What is required: Every line below must be reproduced exactly; no pictures are to be included.

Extracted records:
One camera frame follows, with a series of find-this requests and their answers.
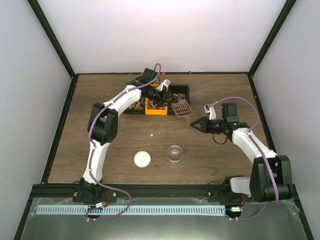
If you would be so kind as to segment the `brown slotted scoop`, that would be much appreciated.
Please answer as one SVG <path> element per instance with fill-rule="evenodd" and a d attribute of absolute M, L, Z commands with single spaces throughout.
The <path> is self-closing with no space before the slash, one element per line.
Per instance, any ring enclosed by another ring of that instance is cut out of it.
<path fill-rule="evenodd" d="M 186 99 L 180 99 L 177 103 L 171 104 L 172 110 L 177 117 L 184 118 L 190 127 L 195 132 L 196 129 L 191 126 L 191 115 L 193 113 L 191 106 Z"/>

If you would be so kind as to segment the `orange candy bin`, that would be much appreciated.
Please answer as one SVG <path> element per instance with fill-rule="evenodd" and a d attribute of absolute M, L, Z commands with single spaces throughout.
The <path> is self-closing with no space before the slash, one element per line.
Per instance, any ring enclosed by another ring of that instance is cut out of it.
<path fill-rule="evenodd" d="M 168 107 L 159 106 L 154 100 L 145 98 L 144 100 L 144 113 L 146 115 L 157 115 L 157 116 L 167 116 Z"/>

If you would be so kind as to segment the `black bin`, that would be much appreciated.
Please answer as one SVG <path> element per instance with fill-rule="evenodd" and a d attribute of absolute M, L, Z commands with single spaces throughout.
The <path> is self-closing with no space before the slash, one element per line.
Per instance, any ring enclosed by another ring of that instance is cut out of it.
<path fill-rule="evenodd" d="M 175 96 L 178 97 L 178 100 L 186 99 L 188 103 L 190 103 L 190 88 L 188 84 L 173 84 L 168 87 L 168 90 L 174 93 Z M 172 109 L 172 105 L 168 104 L 168 116 L 173 116 L 174 112 Z"/>
<path fill-rule="evenodd" d="M 136 114 L 144 115 L 145 114 L 145 98 L 141 97 L 140 100 L 132 103 L 124 112 L 124 114 Z"/>

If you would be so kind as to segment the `clear plastic cup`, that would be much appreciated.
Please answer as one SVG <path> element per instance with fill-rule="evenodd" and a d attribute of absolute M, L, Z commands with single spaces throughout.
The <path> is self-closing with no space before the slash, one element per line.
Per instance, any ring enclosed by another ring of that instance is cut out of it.
<path fill-rule="evenodd" d="M 179 163 L 184 157 L 183 149 L 178 145 L 171 145 L 166 150 L 166 158 L 172 164 Z"/>

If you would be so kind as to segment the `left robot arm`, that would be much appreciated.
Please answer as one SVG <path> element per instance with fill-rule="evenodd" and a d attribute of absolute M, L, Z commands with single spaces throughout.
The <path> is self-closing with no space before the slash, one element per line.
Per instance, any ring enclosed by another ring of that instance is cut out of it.
<path fill-rule="evenodd" d="M 128 82 L 115 97 L 92 106 L 87 126 L 90 150 L 80 180 L 82 185 L 88 185 L 84 195 L 89 201 L 97 202 L 102 196 L 102 189 L 97 185 L 103 179 L 103 164 L 107 150 L 117 136 L 120 115 L 141 98 L 149 99 L 161 107 L 178 101 L 169 90 L 169 79 L 163 80 L 156 87 L 152 86 L 159 76 L 160 72 L 145 68 L 141 76 Z"/>

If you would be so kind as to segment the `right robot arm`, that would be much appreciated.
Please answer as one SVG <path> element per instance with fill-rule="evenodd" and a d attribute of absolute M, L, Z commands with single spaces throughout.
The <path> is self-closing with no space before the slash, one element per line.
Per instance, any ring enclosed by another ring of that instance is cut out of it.
<path fill-rule="evenodd" d="M 190 126 L 205 134 L 225 135 L 228 141 L 242 150 L 252 164 L 250 177 L 225 178 L 223 198 L 232 202 L 243 194 L 259 203 L 291 199 L 294 187 L 290 159 L 265 146 L 254 135 L 251 127 L 239 120 L 237 104 L 222 103 L 221 119 L 216 118 L 214 107 L 205 105 L 204 109 L 208 116 L 191 122 Z"/>

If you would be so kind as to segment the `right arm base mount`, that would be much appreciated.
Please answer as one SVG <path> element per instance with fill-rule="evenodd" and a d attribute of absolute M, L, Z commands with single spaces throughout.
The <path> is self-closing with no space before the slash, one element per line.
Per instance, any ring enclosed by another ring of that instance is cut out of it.
<path fill-rule="evenodd" d="M 251 197 L 244 193 L 235 193 L 231 190 L 231 178 L 239 177 L 227 176 L 222 183 L 218 181 L 211 181 L 205 186 L 206 196 L 208 202 L 216 203 L 240 203 L 250 200 Z"/>

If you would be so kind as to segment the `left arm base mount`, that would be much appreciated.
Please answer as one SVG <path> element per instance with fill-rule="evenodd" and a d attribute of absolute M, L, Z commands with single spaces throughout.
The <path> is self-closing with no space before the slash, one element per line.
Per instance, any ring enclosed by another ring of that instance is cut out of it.
<path fill-rule="evenodd" d="M 100 202 L 114 203 L 118 191 L 104 188 L 99 184 L 80 181 L 72 186 L 73 201 L 75 203 L 95 204 Z"/>

Result for this exercise:
One camera frame follows, with a series of find-this requests and their answers.
If you would be so kind as to segment the `brown slotted scoop`, that would be much appreciated.
Please answer as one SVG <path> element per instance with fill-rule="evenodd" and a d attribute of absolute M, L, Z commands with single spaces throughout.
The <path> is self-closing with no space before the slash, one element per line.
Per instance, any ring enclosed by another ring of that instance is cut out of it.
<path fill-rule="evenodd" d="M 186 99 L 180 99 L 177 103 L 171 104 L 172 110 L 177 117 L 184 118 L 190 127 L 195 132 L 196 129 L 191 126 L 191 115 L 193 113 L 191 106 Z"/>

If you would be so kind as to segment the `orange candy bin`, that would be much appreciated.
Please answer as one SVG <path> element per instance with fill-rule="evenodd" and a d attribute of absolute M, L, Z commands with single spaces throughout.
The <path> is self-closing with no space before the slash, one element per line.
Per instance, any ring enclosed by another ring of that instance is cut out of it.
<path fill-rule="evenodd" d="M 168 107 L 159 106 L 154 100 L 145 98 L 144 100 L 144 113 L 146 115 L 157 115 L 157 116 L 167 116 Z"/>

If you would be so kind as to segment the `black bin`, that would be much appreciated.
Please answer as one SVG <path> element per instance with fill-rule="evenodd" and a d attribute of absolute M, L, Z commands with single spaces throughout.
The <path> is self-closing with no space before the slash, one element per line.
Per instance, any ring enclosed by another ring of that instance is cut out of it.
<path fill-rule="evenodd" d="M 175 96 L 178 97 L 178 100 L 186 99 L 188 103 L 190 103 L 190 88 L 188 84 L 173 84 L 168 87 L 168 90 L 174 93 Z M 172 109 L 172 105 L 168 104 L 168 116 L 173 116 L 174 112 Z"/>
<path fill-rule="evenodd" d="M 136 114 L 144 115 L 145 114 L 145 98 L 141 97 L 140 100 L 132 103 L 124 112 L 124 114 Z"/>

If you would be so kind as to segment the `clear plastic cup`, that would be much appreciated.
Please answer as one SVG <path> element per instance with fill-rule="evenodd" and a d attribute of absolute M, L, Z commands with single spaces throughout.
The <path> is self-closing with no space before the slash, one element per line.
Per instance, any ring enclosed by another ring of that instance is cut out of it.
<path fill-rule="evenodd" d="M 179 163 L 184 157 L 183 149 L 178 145 L 171 145 L 166 150 L 166 158 L 172 164 Z"/>

If you would be so kind as to segment the `left robot arm`, that would be much appreciated.
Please answer as one SVG <path> element per instance with fill-rule="evenodd" and a d attribute of absolute M, L, Z commands with single spaces throughout.
The <path> is self-closing with no space before the slash, one element per line.
Per instance, any ring enclosed by another ring of that instance is cut out of it.
<path fill-rule="evenodd" d="M 128 82 L 115 97 L 92 106 L 87 126 L 90 150 L 80 180 L 82 185 L 88 185 L 84 195 L 89 201 L 97 202 L 102 196 L 102 189 L 97 185 L 103 179 L 103 164 L 107 150 L 117 136 L 120 115 L 141 98 L 149 99 L 161 107 L 178 101 L 169 90 L 169 79 L 163 80 L 156 87 L 152 86 L 159 76 L 160 72 L 145 68 L 141 76 Z"/>

If you would be so kind as to segment the `right robot arm`, that would be much appreciated.
Please answer as one SVG <path> element per instance with fill-rule="evenodd" and a d attribute of absolute M, L, Z commands with single spaces throughout.
The <path> is self-closing with no space before the slash, one element per line.
Per instance, any ring enclosed by another ring of that instance is cut out of it.
<path fill-rule="evenodd" d="M 190 126 L 205 134 L 225 135 L 228 141 L 242 150 L 252 164 L 250 177 L 225 178 L 223 198 L 232 202 L 243 194 L 259 203 L 291 199 L 294 187 L 290 159 L 265 146 L 254 135 L 251 127 L 239 120 L 237 104 L 222 103 L 221 119 L 216 118 L 214 107 L 205 105 L 204 109 L 208 116 L 191 122 Z"/>

If you would be so kind as to segment the `right arm base mount`, that would be much appreciated.
Please answer as one SVG <path> element per instance with fill-rule="evenodd" and a d attribute of absolute M, L, Z commands with single spaces throughout.
The <path> is self-closing with no space before the slash, one element per line.
Per instance, any ring enclosed by another ring of that instance is cut out of it.
<path fill-rule="evenodd" d="M 251 197 L 244 193 L 235 193 L 231 190 L 231 178 L 239 177 L 227 176 L 222 183 L 218 181 L 211 181 L 205 186 L 206 196 L 208 202 L 216 203 L 240 203 L 250 200 Z"/>

If you would be so kind as to segment the `left arm base mount`, that would be much appreciated.
Please answer as one SVG <path> element per instance with fill-rule="evenodd" and a d attribute of absolute M, L, Z commands with single spaces throughout.
The <path> is self-closing with no space before the slash, one element per line.
Per instance, any ring enclosed by another ring of that instance is cut out of it.
<path fill-rule="evenodd" d="M 100 202 L 114 203 L 118 191 L 104 188 L 99 184 L 80 181 L 72 186 L 73 201 L 75 203 L 95 204 Z"/>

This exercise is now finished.